NeurIPS Conference 2020 Conference Paper

Projection Robust Wasserstein Distance and Riemannian Optimization

  • Tianyi Lin
  • Chenyou Fan
  • Nhat Ho
  • Marco Cuturi
  • Michael Jordan

Projection robust Wasserstein (PRW) distance, or Wasserstein projection pursuit (WPP), is a robust variant of the Wasserstein distance. Recent work suggests that this quantity is more robust than the standard Wasserstein distance, in particular when comparing probability measures in high-dimensions. However, it is ruled out for practical application because the optimization model is essentially non-convex and non-smooth which makes the computation intractable.
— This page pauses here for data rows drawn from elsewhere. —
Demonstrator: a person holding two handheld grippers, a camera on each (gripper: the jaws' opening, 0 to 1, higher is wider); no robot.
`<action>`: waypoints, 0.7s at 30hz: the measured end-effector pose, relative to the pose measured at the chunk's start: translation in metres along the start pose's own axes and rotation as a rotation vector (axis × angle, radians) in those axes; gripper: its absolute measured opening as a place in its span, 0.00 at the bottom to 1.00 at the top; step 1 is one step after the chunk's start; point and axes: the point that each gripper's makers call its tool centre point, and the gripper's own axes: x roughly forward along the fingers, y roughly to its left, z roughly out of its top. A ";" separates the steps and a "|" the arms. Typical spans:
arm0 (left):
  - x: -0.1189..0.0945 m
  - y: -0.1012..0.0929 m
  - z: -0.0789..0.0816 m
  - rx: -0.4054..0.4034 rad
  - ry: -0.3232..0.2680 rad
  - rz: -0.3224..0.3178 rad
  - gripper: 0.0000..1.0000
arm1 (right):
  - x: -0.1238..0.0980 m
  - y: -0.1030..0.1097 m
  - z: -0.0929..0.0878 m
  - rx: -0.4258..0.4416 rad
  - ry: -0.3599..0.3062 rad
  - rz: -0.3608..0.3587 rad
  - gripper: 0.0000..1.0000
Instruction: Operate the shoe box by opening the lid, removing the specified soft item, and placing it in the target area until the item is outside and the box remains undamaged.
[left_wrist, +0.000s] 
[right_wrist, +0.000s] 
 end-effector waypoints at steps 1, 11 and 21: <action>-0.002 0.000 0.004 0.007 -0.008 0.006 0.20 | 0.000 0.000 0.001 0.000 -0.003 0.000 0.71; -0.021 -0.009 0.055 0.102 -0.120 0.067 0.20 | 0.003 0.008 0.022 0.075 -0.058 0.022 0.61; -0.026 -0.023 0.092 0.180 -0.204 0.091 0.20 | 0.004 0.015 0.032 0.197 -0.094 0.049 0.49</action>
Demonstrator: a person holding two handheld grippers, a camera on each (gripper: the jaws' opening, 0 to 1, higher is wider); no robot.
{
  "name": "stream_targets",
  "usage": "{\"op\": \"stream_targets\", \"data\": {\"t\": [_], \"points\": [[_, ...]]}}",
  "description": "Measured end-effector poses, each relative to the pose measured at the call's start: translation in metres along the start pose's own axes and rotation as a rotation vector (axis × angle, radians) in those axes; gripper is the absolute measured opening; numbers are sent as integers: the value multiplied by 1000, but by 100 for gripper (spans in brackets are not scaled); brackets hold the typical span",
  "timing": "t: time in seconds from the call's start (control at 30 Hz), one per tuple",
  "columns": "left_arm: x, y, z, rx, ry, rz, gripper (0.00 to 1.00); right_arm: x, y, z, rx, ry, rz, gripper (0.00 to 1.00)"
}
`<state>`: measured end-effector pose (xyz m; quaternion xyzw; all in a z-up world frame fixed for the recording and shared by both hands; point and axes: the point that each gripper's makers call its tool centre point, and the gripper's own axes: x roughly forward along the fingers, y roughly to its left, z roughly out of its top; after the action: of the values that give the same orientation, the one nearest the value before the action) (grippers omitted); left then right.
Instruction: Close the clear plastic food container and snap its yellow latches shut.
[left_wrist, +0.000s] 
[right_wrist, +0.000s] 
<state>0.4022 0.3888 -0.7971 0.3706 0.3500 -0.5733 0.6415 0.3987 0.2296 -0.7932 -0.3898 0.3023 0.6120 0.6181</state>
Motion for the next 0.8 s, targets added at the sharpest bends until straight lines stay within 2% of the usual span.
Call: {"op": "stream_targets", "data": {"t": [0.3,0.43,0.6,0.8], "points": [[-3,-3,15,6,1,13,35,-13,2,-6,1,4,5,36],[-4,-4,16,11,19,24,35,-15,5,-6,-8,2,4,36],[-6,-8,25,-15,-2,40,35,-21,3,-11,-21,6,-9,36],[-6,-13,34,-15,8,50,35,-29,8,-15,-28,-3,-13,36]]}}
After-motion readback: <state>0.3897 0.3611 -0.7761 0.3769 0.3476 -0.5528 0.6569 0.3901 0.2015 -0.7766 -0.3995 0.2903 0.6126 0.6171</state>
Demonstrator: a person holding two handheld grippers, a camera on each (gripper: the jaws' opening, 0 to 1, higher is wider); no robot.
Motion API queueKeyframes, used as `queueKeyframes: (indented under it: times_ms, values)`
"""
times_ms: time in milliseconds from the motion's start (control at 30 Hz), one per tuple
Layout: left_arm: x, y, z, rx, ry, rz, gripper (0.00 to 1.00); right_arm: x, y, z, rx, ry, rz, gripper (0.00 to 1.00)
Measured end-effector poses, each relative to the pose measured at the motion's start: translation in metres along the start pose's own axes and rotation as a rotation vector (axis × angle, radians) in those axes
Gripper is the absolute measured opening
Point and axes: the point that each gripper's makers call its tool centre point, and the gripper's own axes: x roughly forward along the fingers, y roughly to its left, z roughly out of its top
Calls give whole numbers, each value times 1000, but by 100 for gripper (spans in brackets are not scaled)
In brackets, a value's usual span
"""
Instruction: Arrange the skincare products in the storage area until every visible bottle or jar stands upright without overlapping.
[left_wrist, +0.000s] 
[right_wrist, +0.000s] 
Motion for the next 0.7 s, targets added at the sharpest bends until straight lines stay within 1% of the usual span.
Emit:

Our contribution in this paper is to revisit the original motivation behind WPP/PRW, but take the hard route of showing that, despite its non-convexity and lack of nonsmoothness, and even despite some hardness results proved by~\citet{Niles-2019-Estimation} in a minimax sense, the original formulation for PRW/WPP \textit{can} be efficiently computed in practice using Riemannian optimization, yielding in relevant cases better behavior than its convex relaxation. More specifically, we provide three simple algorithms with solid theoretical guarantee on their complexity bound (one in the appendix), and demonstrate their effectiveness and efficiency by conducing extensive experiments on synthetic and real data. This paper provides a first step into a computational theory of the PRW distance and provides the links between optimal transport and Riemannian optimization.

AAAI Conference 2017 Conference Paper

Title Learning Latent Subevents in Activity Videos Using Temporal Attention Filters

  • A. Piergiovanni
  • Chenyou Fan
  • Michael Ryoo

In this paper, we newly introduce the concept of temporal attention filters, and describe how they can be used for human activity recognition from videos. Many high-level activities are often composed of multiple temporal parts (e. g. , sub-events) with different duration/speed, and our objective is to make the model explicitly learn such temporal structure using multiple attention filters and benefit from them. Our temporal filters are designed to be fully differentiable, allowing end-of-end training of the temporal filters together with the underlying frame-based or segment-based convolutional neural network architectures. This paper presents an approach of learning a set of optimal static temporal attention filters to be shared across different videos, and extends this approach to dynamically adjust attention filters per testing video using recurrent long short-term memory networks (LSTMs). This allows our temporal attention filters to learn latent sub-events specific to each activity. We experimentally confirm that the proposed concept of temporal attention filters benefits the activity recognition, and we visualize the learned latent sub-events.